We all know how to breathe, but how often do we take a deep breath?
Deep breathing has profound effects on our mental clarity, gives us more energy, and also is our direct route to relaxation. Most of the time we are using a small amount of our lung capacity, breathing shallow into just the very top our chest.
Let’s do some guided deep breathing!
First, get into a comfortable position whether we are standing sitting or lying down. If you have an option, lay on your back with your whole body relaxed on a comfortable surface or sit tall feeling your spine tall and relax your shoulders. Place one hand on your chest and another on your belly button. Now bring your focus to your whole torso and relax your stomach. Let your stomach stick out, nice and relaxed.
Like a water jug filling from bottom to top, Inhale through your nose and direct your breath all the way down to your bottom hand first. Continue to fill up and expand the middle of your torso, then to your top hand on your chest and all the way up to your collar bones. Your belly should expand and puff out while you inhale.

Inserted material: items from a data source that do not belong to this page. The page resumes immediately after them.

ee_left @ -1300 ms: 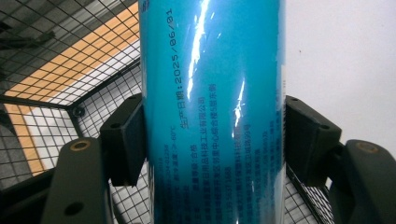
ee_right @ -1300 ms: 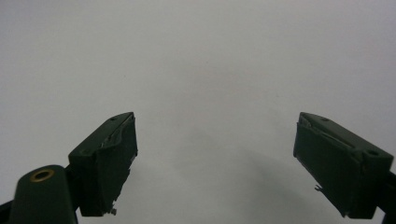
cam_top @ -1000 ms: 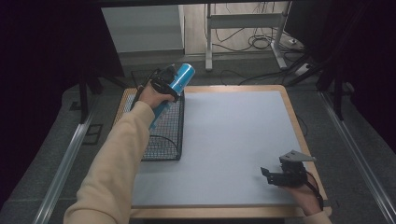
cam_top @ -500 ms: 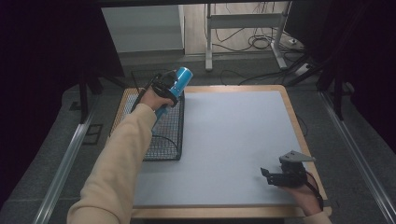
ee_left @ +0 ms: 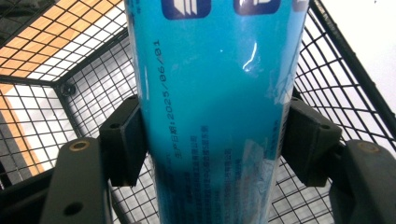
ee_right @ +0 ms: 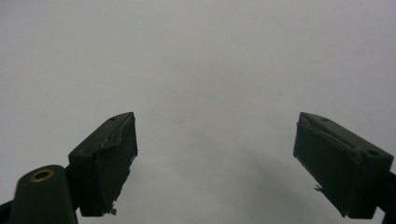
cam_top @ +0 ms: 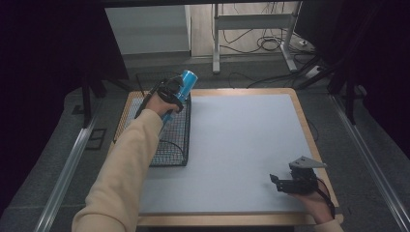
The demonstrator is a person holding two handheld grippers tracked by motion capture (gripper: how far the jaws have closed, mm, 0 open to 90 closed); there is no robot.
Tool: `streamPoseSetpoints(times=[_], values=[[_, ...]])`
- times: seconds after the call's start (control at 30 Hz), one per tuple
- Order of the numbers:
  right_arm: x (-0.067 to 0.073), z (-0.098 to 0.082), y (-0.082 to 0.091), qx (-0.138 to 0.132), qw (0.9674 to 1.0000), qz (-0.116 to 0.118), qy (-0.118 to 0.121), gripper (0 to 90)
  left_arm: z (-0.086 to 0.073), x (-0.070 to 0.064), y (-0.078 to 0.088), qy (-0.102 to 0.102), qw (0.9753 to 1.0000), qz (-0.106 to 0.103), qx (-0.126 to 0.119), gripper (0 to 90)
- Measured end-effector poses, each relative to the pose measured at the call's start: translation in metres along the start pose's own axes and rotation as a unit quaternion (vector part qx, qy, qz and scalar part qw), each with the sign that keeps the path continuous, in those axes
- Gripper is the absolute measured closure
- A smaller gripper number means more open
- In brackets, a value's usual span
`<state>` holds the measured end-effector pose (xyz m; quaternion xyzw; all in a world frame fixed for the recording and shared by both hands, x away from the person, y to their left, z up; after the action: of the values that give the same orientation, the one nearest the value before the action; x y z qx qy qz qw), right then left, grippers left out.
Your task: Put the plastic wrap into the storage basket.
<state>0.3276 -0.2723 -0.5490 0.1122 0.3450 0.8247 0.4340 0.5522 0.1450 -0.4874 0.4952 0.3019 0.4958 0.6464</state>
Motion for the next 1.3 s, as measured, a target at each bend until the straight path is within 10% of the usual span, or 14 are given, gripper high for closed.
streamPoseSetpoints(times=[0.57,0.93,1.3], values=[[0.001,0.001,0.003,-0.004,1.0000,-0.001,0.002,13.6,-0.007,-0.004,0.029,0.020,0.9966,-0.043,-0.068,18.0],[-0.001,0.006,0.003,-0.009,0.9999,0.000,-0.005,13.6,-0.024,-0.011,0.061,0.015,0.9875,-0.096,-0.124,17.1],[0.002,0.016,-0.008,-0.013,0.9998,0.014,0.005,13.6,-0.051,-0.046,0.100,-0.019,0.9730,-0.151,-0.174,18.4]])
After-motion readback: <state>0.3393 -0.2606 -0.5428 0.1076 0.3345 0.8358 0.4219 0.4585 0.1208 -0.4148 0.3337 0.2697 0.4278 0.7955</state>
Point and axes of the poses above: each handheld gripper's, and its own axes: y roughly backward along the jaws, z roughly out of its top, x roughly to its left, the point moved 6 cm from there along -y, roughly forward along the jaws, and after that the axes turned 8 degrees about y, right-handed, at the moved point
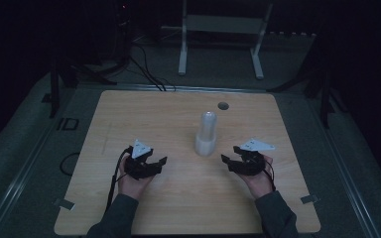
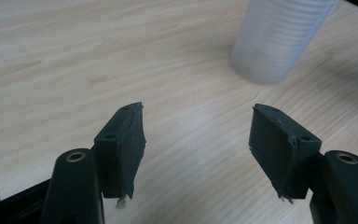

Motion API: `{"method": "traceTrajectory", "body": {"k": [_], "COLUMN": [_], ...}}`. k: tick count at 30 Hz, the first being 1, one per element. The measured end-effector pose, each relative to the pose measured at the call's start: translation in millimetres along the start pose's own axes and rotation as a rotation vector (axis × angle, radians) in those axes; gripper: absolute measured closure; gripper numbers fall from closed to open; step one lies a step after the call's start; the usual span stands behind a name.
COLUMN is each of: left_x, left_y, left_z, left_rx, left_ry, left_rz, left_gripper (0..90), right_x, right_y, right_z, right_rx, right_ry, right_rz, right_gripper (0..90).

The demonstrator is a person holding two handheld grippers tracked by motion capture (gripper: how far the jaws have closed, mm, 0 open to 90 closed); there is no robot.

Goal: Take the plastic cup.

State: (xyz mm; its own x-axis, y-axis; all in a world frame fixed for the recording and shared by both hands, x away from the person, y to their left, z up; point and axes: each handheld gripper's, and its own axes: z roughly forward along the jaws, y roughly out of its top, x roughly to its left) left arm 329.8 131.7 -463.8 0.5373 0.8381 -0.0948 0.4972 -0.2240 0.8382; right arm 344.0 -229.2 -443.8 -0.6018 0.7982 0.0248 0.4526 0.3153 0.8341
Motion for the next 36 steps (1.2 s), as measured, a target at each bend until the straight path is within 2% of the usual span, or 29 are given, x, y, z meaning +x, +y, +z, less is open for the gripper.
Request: {"method": "traceTrajectory", "body": {"k": [4, 6, 8, 11, 15, 16, 19, 23, 26, 30, 32, 36], "left_x": [-4.7, -5.7, -6.7, -8.6, -14.4, -18.5, -21.7, -29.5, -32.8, -36.9, -40.4, -43.8], "left_y": [9.0, 11.2, 17.6, 22.5, 26.9, 29.6, 32.0, 37.9, 39.8, 40.6, 41.5, 43.9], "left_z": [8.5, 10.6, 18.1, 24.1, 28.8, 31.7, 34.6, 41.2, 47.9, 55.7, 64.1, 69.3], "left_rx": [-0.006, -0.003, 0.016, 0.009, -0.012, -0.021, -0.033, -0.075, -0.080, -0.071, -0.067, -0.069], "left_ry": [-0.013, -0.016, -0.036, -0.053, -0.067, -0.071, -0.079, -0.097, -0.106, -0.107, -0.119, -0.133], "left_rz": [0.015, 0.020, 0.023, 0.021, 0.035, 0.057, 0.069, 0.087, 0.095, 0.110, 0.105, 0.118], "left_gripper": [35.7, 39.3, 41.2, 41.2, 37.1, 35.6, 34.0, 31.9, 30.9, 30.4, 30.4, 29.4], "right_x": [-2.6, -2.9, -2.7, -2.1, -0.8, 0.2, 0.5, 2.0, 4.1, 6.9, 7.9, 7.1], "right_y": [10.3, 13.2, 22.0, 29.8, 36.2, 40.0, 42.5, 48.3, 51.6, 55.5, 58.8, 65.7], "right_z": [-1.9, -2.4, -3.4, -3.0, -1.8, -0.4, 0.7, 3.1, 5.8, 8.3, 10.8, 13.3], "right_rx": [-0.023, -0.029, -0.047, -0.057, -0.064, -0.067, -0.072, -0.084, -0.084, -0.094, -0.103, -0.115], "right_ry": [-0.005, -0.006, -0.006, -0.002, 0.003, 0.007, 0.009, 0.024, 0.033, 0.043, 0.044, 0.048], "right_rz": [-0.002, -0.005, -0.014, -0.020, -0.033, -0.038, -0.040, -0.041, -0.044, -0.051, -0.050, -0.047], "right_gripper": [37.3, 37.3, 37.3, 37.2, 37.3, 37.5, 37.7, 37.3, 32.8, 31.7, 31.3, 31.4]}}
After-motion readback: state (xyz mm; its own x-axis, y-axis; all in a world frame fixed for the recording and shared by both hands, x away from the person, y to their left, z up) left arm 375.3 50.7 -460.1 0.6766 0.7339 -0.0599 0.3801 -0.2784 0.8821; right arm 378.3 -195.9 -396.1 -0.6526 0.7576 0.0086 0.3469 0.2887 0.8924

Now let your breath float out on the exhale. You hands help you feel the rise and fall of your breathing. Do this a few times. Go at your own pace. If you have never done this before, take it easy. Don’t try hard to get the breath in. Just do what feels comfortable and as you practice this, you will feel your breathing get easier and deeper.
This can be done anytime and anywhere while you are living life. You can also do a period of deep breathing as a way to have a moment to yourself to meditate and decrease stress. It is also a wonderful way to fall asleep. Once you start deep breathing on a regular basis, you might notice that even your unconscious breath is deeper then before.
Deep breathing is a foundation tool in your arsenal of wellness. It can be the pathway to increased body awareness and directly affects your body’s capacity to relax. It is so simple yet so profound.